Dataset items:
-=-=-=-=-
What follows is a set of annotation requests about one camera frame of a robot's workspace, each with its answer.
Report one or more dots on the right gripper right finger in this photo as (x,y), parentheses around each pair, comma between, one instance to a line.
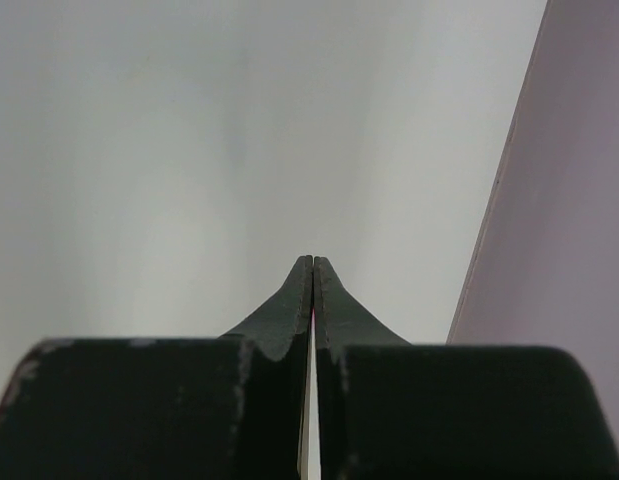
(389,409)

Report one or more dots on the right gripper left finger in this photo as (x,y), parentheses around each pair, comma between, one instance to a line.
(230,407)

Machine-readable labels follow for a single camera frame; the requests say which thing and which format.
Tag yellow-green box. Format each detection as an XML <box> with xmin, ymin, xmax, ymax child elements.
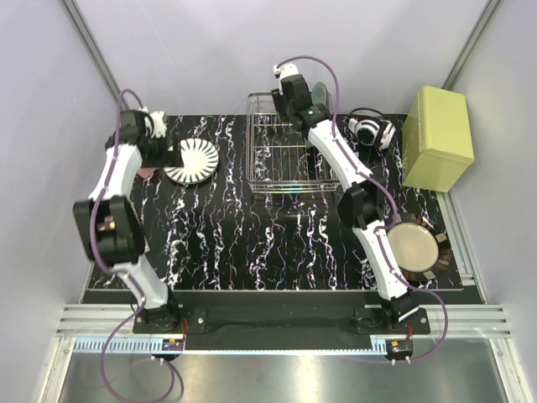
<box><xmin>402</xmin><ymin>86</ymin><xmax>474</xmax><ymax>192</ymax></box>

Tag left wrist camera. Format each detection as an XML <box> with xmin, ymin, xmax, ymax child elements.
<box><xmin>142</xmin><ymin>108</ymin><xmax>168</xmax><ymax>139</ymax></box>

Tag pink cube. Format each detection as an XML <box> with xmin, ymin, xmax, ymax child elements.
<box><xmin>137</xmin><ymin>168</ymin><xmax>157</xmax><ymax>180</ymax></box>

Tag beige brown rimmed plate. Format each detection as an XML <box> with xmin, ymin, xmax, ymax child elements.
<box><xmin>388</xmin><ymin>213</ymin><xmax>454</xmax><ymax>283</ymax></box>

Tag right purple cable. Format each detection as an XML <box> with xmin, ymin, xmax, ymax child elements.
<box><xmin>274</xmin><ymin>54</ymin><xmax>450</xmax><ymax>364</ymax></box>

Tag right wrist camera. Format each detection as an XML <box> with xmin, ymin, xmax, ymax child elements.
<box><xmin>273</xmin><ymin>63</ymin><xmax>300</xmax><ymax>80</ymax></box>

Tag white black headphones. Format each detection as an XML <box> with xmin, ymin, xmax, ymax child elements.
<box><xmin>347</xmin><ymin>107</ymin><xmax>397</xmax><ymax>150</ymax></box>

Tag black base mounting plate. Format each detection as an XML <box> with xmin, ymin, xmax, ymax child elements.
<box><xmin>134</xmin><ymin>290</ymin><xmax>430</xmax><ymax>353</ymax></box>

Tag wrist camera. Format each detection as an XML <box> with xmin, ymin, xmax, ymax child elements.
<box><xmin>142</xmin><ymin>108</ymin><xmax>168</xmax><ymax>139</ymax></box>
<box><xmin>273</xmin><ymin>63</ymin><xmax>300</xmax><ymax>80</ymax></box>

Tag white blue striped plate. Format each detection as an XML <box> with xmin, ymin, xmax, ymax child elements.
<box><xmin>164</xmin><ymin>138</ymin><xmax>219</xmax><ymax>186</ymax></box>

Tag light blue plate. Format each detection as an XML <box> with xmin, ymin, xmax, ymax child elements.
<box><xmin>310</xmin><ymin>81</ymin><xmax>331</xmax><ymax>107</ymax></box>

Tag dark book with house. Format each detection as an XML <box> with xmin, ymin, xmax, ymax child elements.
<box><xmin>129</xmin><ymin>200</ymin><xmax>150</xmax><ymax>254</ymax></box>

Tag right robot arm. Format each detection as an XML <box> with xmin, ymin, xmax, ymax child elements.
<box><xmin>271</xmin><ymin>72</ymin><xmax>418</xmax><ymax>333</ymax></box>

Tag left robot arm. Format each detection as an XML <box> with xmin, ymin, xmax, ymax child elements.
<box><xmin>72</xmin><ymin>107</ymin><xmax>181</xmax><ymax>332</ymax></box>

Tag metal wire dish rack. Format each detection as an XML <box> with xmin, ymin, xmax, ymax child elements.
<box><xmin>246</xmin><ymin>92</ymin><xmax>340</xmax><ymax>194</ymax></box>

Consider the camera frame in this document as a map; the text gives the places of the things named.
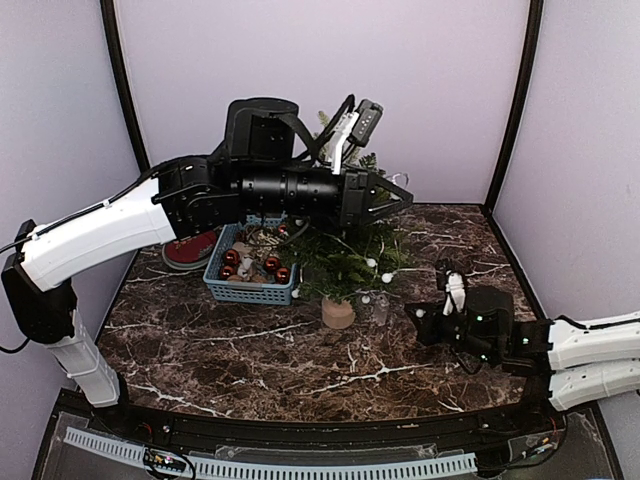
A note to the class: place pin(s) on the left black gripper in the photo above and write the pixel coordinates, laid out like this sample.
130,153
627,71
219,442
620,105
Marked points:
354,207

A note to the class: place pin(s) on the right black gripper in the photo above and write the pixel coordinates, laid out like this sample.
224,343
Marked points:
427,326

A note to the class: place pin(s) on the white ball string lights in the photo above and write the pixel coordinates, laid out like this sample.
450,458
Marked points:
370,197

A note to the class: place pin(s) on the small green christmas tree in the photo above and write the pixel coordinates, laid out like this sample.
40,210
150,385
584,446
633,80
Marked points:
350,270

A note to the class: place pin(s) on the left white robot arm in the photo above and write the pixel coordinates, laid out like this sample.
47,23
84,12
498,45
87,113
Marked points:
173,200

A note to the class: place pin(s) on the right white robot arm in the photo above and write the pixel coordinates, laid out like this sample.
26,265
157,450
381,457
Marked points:
580,361

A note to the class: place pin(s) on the copper red bauble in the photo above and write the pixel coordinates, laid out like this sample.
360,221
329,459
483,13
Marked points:
282,275
227,271
231,257
272,264

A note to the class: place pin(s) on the light blue plastic basket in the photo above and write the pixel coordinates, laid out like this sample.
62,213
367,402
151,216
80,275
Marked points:
247,292

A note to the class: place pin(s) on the red floral plate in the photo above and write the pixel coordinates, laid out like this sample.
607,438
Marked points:
192,247

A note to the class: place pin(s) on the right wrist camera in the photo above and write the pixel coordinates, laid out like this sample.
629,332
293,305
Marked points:
453,283

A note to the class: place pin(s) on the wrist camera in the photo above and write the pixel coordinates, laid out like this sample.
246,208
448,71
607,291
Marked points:
353,131
453,283

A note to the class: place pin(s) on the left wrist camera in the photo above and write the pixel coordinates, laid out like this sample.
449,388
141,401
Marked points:
353,131

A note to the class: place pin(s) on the black table front rail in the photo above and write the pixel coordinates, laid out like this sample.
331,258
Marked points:
480,430

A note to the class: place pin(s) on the white cable duct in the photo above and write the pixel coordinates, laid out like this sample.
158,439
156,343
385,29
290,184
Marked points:
164,464

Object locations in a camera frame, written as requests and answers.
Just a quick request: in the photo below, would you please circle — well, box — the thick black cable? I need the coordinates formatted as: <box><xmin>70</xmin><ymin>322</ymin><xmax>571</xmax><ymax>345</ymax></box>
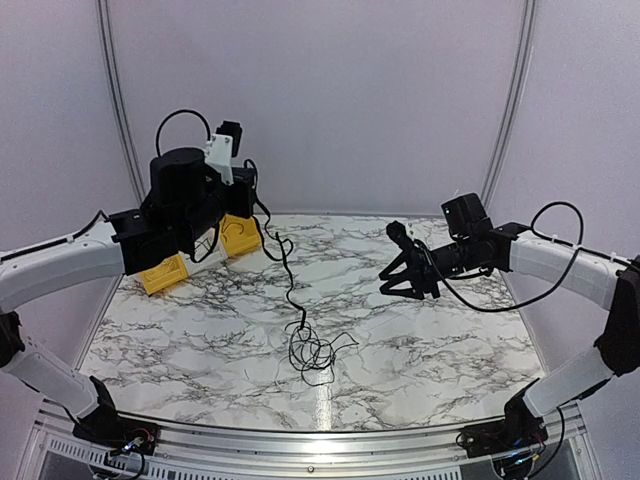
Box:
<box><xmin>242</xmin><ymin>158</ymin><xmax>309</xmax><ymax>331</ymax></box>

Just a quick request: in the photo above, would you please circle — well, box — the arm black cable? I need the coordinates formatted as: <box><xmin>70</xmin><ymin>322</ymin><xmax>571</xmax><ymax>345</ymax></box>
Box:
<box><xmin>155</xmin><ymin>109</ymin><xmax>221</xmax><ymax>264</ymax></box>
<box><xmin>414</xmin><ymin>201</ymin><xmax>640</xmax><ymax>314</ymax></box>

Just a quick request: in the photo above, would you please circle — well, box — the right corner aluminium post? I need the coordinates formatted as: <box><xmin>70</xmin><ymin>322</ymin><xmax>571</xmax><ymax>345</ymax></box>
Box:
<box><xmin>480</xmin><ymin>0</ymin><xmax>539</xmax><ymax>207</ymax></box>

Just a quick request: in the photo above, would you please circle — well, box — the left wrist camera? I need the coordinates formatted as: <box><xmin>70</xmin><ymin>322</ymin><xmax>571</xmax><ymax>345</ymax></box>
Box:
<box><xmin>204</xmin><ymin>120</ymin><xmax>243</xmax><ymax>186</ymax></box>

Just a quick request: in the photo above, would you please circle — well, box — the yellow bin far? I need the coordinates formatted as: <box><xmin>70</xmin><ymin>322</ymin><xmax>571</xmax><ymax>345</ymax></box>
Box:
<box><xmin>220</xmin><ymin>215</ymin><xmax>262</xmax><ymax>258</ymax></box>

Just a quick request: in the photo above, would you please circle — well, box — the aluminium front rail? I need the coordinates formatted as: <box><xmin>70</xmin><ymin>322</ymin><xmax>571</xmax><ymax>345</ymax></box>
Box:
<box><xmin>16</xmin><ymin>400</ymin><xmax>604</xmax><ymax>479</ymax></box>

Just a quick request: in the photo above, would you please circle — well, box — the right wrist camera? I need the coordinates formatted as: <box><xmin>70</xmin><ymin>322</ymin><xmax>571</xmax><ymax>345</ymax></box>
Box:
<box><xmin>386</xmin><ymin>221</ymin><xmax>414</xmax><ymax>251</ymax></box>

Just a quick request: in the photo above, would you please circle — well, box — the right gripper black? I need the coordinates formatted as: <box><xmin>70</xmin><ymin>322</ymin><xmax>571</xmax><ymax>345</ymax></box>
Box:
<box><xmin>380</xmin><ymin>236</ymin><xmax>478</xmax><ymax>300</ymax></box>

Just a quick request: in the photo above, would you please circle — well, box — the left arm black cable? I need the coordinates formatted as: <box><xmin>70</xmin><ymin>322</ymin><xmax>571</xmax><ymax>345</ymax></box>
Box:
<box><xmin>155</xmin><ymin>109</ymin><xmax>221</xmax><ymax>264</ymax></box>

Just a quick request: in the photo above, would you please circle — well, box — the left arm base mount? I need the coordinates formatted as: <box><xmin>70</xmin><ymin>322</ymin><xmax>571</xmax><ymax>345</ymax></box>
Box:
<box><xmin>67</xmin><ymin>407</ymin><xmax>159</xmax><ymax>455</ymax></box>

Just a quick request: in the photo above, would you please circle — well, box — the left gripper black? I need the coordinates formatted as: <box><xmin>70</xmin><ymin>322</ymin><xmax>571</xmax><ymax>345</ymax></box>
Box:
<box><xmin>178</xmin><ymin>166</ymin><xmax>254</xmax><ymax>245</ymax></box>

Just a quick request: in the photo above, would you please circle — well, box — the yellow bin near left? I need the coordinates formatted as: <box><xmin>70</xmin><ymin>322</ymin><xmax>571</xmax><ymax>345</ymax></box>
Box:
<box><xmin>139</xmin><ymin>254</ymin><xmax>189</xmax><ymax>296</ymax></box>

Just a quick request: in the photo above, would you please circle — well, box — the left corner aluminium post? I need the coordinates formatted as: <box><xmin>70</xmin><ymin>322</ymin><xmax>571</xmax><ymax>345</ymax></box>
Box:
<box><xmin>95</xmin><ymin>0</ymin><xmax>145</xmax><ymax>203</ymax></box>

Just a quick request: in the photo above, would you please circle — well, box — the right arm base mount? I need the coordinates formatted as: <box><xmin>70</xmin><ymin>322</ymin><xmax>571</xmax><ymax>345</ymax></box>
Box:
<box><xmin>455</xmin><ymin>413</ymin><xmax>548</xmax><ymax>458</ymax></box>

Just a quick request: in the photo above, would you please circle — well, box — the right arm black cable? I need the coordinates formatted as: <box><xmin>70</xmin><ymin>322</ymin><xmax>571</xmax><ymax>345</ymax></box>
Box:
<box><xmin>414</xmin><ymin>201</ymin><xmax>640</xmax><ymax>314</ymax></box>

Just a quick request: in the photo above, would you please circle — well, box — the white bin middle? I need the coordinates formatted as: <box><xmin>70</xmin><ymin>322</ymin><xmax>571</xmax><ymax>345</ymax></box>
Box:
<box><xmin>185</xmin><ymin>238</ymin><xmax>227</xmax><ymax>276</ymax></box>

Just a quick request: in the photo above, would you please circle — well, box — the corner aluminium post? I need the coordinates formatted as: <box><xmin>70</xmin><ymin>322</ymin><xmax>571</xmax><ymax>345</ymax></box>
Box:
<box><xmin>95</xmin><ymin>0</ymin><xmax>145</xmax><ymax>203</ymax></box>
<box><xmin>480</xmin><ymin>0</ymin><xmax>539</xmax><ymax>207</ymax></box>

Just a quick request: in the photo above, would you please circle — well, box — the yellow bin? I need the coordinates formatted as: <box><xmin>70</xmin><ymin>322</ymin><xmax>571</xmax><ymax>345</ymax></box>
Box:
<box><xmin>220</xmin><ymin>215</ymin><xmax>262</xmax><ymax>258</ymax></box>
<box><xmin>139</xmin><ymin>254</ymin><xmax>189</xmax><ymax>296</ymax></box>

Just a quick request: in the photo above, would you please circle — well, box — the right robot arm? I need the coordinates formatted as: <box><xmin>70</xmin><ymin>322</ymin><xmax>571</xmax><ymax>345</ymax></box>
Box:
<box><xmin>379</xmin><ymin>193</ymin><xmax>639</xmax><ymax>448</ymax></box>

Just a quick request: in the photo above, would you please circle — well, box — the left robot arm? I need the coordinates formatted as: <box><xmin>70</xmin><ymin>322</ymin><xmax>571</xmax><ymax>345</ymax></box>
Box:
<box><xmin>1</xmin><ymin>147</ymin><xmax>257</xmax><ymax>445</ymax></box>

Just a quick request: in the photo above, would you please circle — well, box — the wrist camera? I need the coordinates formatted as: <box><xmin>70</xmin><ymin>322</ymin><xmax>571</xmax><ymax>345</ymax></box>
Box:
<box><xmin>386</xmin><ymin>221</ymin><xmax>414</xmax><ymax>251</ymax></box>
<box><xmin>204</xmin><ymin>120</ymin><xmax>243</xmax><ymax>186</ymax></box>

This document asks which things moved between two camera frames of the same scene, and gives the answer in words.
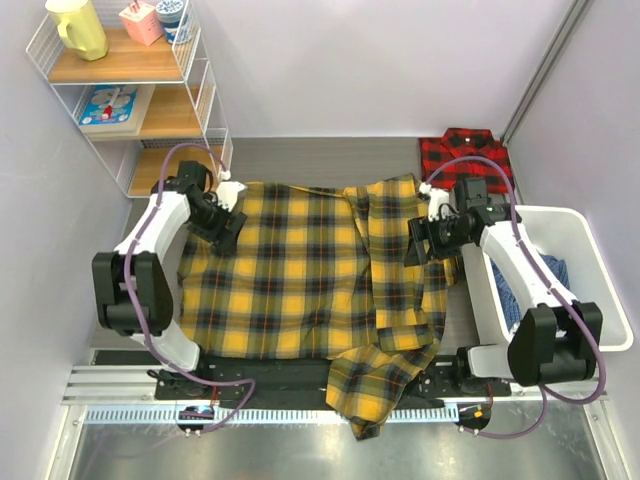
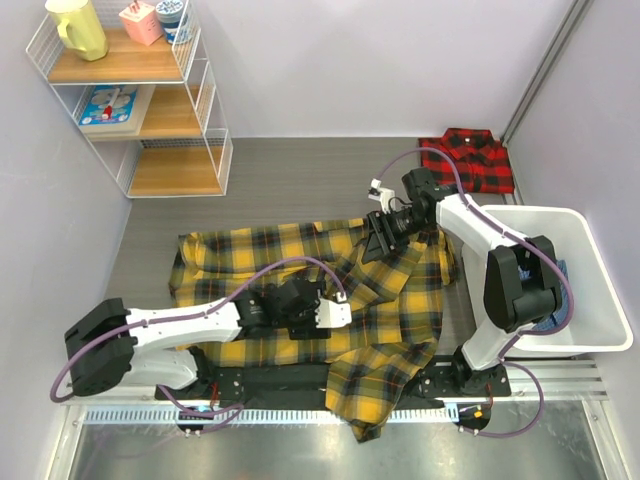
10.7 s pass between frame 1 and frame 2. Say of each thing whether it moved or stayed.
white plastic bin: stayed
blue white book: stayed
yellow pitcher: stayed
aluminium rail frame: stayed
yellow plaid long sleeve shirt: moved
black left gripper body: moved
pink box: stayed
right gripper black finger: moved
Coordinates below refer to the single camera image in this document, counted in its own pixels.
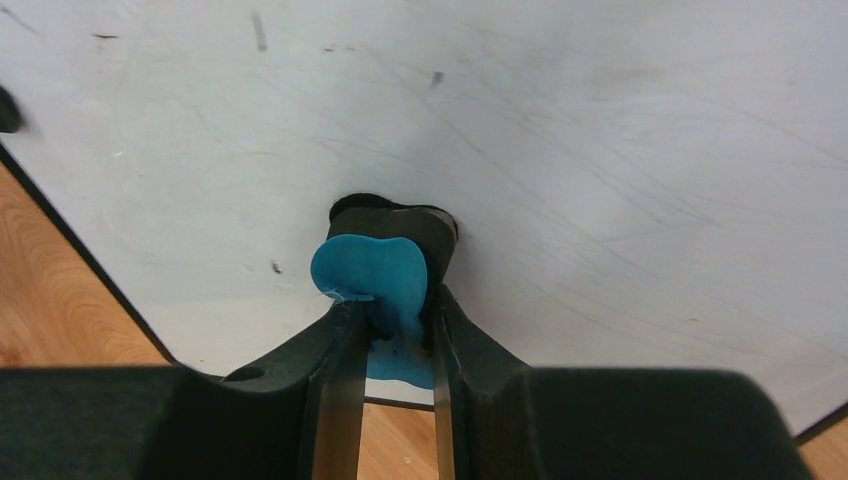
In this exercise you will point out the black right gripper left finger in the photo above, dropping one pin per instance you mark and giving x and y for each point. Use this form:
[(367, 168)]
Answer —
[(294, 413)]

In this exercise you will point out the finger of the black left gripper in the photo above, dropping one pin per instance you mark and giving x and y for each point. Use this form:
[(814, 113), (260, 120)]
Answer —
[(11, 118)]

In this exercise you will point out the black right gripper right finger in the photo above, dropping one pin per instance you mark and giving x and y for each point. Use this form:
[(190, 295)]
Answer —
[(499, 418)]

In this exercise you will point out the blue and black eraser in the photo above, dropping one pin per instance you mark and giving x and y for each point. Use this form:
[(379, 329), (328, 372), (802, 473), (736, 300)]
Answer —
[(391, 257)]

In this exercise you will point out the white whiteboard with black frame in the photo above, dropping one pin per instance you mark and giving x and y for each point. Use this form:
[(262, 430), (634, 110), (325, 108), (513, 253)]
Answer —
[(637, 183)]

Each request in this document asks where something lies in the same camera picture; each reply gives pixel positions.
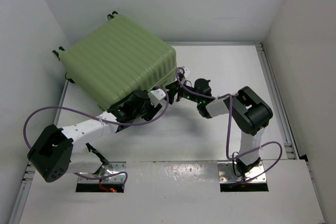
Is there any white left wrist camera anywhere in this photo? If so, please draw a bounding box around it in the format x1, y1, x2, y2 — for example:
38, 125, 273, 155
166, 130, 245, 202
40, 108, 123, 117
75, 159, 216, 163
148, 89, 166, 107

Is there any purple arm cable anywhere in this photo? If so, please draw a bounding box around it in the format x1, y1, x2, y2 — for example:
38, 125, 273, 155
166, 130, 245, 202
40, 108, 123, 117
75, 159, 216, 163
175, 67, 284, 184
23, 86, 170, 183

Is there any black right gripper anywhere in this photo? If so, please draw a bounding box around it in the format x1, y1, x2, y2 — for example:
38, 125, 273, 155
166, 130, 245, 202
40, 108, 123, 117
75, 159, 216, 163
163, 78, 202, 104

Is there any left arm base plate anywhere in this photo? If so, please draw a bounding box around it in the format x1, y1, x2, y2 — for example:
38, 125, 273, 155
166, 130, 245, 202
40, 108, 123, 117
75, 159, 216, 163
78, 162, 128, 185

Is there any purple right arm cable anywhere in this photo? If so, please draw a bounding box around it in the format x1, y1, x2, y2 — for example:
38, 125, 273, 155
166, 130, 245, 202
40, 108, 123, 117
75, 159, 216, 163
175, 67, 284, 184

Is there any green hardshell suitcase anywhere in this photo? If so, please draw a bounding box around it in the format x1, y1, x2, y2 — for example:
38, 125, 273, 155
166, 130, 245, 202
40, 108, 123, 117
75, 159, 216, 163
53, 12, 177, 110

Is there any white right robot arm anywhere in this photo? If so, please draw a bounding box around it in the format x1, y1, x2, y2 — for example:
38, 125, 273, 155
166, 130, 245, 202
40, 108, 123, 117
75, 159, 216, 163
166, 78, 273, 177

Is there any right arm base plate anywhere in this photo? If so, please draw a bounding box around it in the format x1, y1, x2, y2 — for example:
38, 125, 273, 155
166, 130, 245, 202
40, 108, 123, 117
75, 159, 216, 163
217, 161, 267, 185

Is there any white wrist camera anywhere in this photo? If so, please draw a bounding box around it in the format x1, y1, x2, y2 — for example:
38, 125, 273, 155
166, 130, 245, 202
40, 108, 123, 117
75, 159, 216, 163
176, 66, 191, 82
148, 89, 166, 107

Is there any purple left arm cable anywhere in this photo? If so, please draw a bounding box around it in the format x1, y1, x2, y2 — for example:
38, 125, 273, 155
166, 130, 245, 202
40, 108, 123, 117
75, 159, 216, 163
23, 86, 170, 183

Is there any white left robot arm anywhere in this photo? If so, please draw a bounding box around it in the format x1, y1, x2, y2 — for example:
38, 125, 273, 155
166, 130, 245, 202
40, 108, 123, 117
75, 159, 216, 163
27, 88, 169, 183

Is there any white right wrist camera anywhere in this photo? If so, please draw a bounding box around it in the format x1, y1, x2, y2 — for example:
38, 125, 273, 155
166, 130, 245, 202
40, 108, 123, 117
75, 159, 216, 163
176, 66, 191, 82
-=-=-=-=-
TRY IT: For each line in the entries that holds "dropping", return that line.

PROBLEM SOLUTION:
In this exercise you will point out the black right gripper left finger in the photo above, dropping one pin per instance you mark and giving x and y for each point. Use this form:
In this exercise you will point out the finger of the black left gripper in the photo above, dropping one pin per instance you mark and giving x and y for each point. Use this form:
In this exercise you will point out the black right gripper right finger in the photo above, dropping one pin per instance you mark and giving x and y for each point. Use this form:
In this exercise you will point out the blue and black eraser in the photo above, dropping one pin per instance you mark and giving x and y for each point. Use this form:
In this exercise you will point out the white whiteboard with black frame in the photo above, dropping one pin per instance you mark and giving x and y for each point. Use this form:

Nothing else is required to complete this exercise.